◆ What to produce
Take the entries below and print only the lines from the one with "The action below" through the one with "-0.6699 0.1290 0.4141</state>", exactly as they stand, both ends included.

Extracted records below:

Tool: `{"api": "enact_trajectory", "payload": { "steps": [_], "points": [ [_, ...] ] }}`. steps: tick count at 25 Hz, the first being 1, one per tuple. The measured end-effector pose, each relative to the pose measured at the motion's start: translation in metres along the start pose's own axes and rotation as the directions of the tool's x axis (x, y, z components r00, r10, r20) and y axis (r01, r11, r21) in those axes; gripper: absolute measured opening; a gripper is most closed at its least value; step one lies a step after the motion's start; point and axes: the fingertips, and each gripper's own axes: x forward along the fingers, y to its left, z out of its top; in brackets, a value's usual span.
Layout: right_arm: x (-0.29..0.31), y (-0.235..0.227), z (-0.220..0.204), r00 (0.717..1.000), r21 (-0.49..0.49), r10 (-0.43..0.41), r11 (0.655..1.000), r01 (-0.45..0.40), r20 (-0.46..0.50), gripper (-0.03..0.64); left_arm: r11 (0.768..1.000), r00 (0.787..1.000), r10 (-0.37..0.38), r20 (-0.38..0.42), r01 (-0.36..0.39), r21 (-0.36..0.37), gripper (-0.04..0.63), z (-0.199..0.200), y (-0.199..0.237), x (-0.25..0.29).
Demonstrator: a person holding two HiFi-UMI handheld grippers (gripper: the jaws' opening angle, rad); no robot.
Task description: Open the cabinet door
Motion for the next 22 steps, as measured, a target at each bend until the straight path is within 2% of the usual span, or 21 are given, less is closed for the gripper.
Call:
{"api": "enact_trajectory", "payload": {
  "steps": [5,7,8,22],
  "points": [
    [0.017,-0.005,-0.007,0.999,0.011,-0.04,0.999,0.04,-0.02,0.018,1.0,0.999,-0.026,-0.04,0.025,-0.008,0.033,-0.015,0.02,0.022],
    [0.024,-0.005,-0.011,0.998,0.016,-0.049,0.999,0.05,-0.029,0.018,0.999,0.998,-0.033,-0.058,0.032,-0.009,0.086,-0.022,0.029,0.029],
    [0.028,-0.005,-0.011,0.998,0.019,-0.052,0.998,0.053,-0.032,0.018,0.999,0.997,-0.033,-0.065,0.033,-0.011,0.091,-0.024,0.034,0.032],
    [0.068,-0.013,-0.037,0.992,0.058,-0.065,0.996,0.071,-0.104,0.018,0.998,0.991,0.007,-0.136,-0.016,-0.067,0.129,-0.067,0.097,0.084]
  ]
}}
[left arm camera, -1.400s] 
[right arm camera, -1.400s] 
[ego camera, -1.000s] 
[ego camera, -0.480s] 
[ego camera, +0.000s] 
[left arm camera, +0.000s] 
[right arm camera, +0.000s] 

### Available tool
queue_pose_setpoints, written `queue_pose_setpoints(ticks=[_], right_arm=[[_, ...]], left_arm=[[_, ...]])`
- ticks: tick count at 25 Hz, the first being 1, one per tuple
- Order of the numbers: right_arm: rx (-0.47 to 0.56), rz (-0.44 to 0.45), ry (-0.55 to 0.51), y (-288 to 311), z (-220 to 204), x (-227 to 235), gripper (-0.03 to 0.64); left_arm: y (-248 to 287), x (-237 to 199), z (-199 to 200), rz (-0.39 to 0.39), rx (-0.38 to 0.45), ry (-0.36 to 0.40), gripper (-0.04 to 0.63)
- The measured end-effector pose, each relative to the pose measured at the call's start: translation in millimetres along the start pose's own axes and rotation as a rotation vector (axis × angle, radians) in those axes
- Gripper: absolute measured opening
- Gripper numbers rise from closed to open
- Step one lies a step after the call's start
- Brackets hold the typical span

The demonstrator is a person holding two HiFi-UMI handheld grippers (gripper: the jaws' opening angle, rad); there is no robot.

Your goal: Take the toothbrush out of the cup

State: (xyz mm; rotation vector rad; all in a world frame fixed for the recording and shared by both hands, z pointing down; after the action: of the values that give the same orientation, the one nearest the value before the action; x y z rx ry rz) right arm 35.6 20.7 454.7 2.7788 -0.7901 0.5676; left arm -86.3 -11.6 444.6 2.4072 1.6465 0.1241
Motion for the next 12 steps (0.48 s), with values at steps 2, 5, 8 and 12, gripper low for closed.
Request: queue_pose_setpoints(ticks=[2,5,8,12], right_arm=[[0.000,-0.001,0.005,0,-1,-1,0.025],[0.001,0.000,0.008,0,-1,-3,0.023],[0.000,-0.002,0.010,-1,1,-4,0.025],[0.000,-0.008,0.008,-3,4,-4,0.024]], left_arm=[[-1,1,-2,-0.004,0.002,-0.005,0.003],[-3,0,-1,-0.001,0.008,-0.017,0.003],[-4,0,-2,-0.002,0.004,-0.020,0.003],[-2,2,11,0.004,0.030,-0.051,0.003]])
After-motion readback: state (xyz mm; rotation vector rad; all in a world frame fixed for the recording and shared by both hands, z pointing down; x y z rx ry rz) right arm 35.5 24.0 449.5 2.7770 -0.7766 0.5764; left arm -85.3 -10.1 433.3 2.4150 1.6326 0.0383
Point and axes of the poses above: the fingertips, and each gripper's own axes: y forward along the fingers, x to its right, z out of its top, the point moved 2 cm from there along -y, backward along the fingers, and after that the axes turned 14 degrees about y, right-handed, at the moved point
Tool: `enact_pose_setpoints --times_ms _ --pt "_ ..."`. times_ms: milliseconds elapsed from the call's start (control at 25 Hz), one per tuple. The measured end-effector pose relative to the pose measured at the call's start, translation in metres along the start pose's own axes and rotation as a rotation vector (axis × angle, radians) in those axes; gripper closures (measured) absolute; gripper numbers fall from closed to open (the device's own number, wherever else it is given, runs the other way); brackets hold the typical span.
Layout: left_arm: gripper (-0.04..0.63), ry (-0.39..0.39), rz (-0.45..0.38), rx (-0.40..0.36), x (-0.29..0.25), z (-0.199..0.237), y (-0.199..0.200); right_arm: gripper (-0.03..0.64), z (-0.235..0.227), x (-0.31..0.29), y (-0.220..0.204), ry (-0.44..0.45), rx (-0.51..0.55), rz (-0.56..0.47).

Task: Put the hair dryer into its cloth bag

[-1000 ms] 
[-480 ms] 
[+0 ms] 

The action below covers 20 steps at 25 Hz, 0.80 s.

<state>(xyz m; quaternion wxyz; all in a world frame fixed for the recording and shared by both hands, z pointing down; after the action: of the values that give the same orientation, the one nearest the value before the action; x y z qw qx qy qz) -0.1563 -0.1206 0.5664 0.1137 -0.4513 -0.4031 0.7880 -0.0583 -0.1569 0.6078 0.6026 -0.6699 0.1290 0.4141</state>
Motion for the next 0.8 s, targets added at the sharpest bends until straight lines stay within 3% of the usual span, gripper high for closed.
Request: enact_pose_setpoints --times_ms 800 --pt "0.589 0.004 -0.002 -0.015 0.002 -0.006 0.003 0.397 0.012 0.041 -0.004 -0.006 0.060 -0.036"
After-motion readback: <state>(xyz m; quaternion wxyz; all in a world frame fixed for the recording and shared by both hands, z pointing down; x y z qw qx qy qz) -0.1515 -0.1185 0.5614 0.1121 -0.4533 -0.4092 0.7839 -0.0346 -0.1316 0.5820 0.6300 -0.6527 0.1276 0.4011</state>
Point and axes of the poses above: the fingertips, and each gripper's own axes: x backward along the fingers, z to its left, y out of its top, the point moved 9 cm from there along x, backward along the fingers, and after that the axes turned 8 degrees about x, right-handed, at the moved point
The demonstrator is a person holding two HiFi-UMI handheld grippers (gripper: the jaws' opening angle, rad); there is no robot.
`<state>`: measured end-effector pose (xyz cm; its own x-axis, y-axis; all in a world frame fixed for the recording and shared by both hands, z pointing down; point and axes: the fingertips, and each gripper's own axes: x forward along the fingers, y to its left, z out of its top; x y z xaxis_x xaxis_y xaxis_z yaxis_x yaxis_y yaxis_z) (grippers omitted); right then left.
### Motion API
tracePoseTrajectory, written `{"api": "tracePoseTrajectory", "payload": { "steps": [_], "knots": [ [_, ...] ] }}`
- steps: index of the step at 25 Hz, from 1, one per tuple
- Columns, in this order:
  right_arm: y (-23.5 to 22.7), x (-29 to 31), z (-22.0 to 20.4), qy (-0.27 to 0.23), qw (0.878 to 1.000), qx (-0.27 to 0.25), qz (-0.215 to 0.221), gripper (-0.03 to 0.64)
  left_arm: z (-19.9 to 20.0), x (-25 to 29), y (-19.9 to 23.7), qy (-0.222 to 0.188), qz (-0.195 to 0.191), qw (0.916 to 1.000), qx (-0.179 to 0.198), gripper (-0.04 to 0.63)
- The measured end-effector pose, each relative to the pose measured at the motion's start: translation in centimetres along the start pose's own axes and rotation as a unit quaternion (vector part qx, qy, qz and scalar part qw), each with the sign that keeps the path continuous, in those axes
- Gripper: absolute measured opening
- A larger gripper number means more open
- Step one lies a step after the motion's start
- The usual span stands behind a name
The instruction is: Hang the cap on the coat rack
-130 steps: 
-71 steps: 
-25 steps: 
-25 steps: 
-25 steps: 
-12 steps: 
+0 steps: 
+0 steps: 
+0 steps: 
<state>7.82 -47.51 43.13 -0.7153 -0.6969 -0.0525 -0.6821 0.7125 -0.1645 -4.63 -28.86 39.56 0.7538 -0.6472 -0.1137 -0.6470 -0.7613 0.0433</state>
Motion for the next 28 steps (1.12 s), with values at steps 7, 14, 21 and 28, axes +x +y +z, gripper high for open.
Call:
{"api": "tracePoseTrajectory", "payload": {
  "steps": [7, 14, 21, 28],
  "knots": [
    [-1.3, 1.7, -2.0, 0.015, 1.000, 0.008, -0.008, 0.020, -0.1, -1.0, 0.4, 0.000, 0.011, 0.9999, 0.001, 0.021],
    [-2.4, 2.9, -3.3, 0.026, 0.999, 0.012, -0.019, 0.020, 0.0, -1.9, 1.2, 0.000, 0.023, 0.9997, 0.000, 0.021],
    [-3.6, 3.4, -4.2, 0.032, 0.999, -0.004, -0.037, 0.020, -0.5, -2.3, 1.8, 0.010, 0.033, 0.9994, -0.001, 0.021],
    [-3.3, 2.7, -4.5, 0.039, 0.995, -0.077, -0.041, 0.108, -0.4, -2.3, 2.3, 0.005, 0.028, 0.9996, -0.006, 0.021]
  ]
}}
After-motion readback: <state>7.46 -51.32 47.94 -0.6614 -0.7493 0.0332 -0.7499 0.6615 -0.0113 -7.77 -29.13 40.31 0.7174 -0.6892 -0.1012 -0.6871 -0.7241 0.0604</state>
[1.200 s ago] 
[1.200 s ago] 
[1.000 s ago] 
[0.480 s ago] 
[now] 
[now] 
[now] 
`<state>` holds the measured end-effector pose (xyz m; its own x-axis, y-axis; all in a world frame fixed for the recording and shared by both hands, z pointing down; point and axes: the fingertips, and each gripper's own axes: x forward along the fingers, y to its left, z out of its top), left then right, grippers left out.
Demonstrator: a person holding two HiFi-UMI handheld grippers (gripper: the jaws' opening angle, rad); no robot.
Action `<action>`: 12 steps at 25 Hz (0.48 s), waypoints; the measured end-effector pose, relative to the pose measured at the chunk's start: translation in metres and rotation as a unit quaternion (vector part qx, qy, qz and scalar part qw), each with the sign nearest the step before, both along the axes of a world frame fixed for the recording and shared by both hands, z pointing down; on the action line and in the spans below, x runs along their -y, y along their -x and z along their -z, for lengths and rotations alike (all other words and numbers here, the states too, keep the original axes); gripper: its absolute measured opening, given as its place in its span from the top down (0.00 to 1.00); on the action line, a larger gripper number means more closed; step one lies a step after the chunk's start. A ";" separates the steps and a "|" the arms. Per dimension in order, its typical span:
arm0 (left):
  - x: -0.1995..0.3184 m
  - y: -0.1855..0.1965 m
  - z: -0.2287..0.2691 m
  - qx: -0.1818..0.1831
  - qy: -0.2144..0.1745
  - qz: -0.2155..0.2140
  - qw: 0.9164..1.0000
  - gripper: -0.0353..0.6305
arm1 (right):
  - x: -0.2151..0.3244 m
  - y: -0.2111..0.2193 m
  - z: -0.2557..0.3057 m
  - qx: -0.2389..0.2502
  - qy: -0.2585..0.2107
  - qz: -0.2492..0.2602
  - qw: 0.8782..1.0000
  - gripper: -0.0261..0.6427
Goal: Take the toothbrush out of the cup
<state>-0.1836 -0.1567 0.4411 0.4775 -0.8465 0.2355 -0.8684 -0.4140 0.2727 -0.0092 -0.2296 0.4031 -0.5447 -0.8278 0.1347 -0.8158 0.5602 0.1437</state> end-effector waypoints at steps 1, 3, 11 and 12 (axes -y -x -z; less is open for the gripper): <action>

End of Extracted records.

◆ Result
The action below covers 20 steps at 25 Hz, 0.80 s.

<state>(xyz m; quaternion wxyz; all in a world frame fixed for the recording and shared by both hands, z pointing down; after the action: of the values that give the same orientation, the one nearest the value before the action; x y z qw qx qy qz) -0.1563 -0.1206 0.5664 0.1137 -0.4513 -0.4031 0.7880 -0.0583 -0.1569 0.6078 0.6026 -0.6699 0.1290 0.4141</state>

What came before makes up the full response.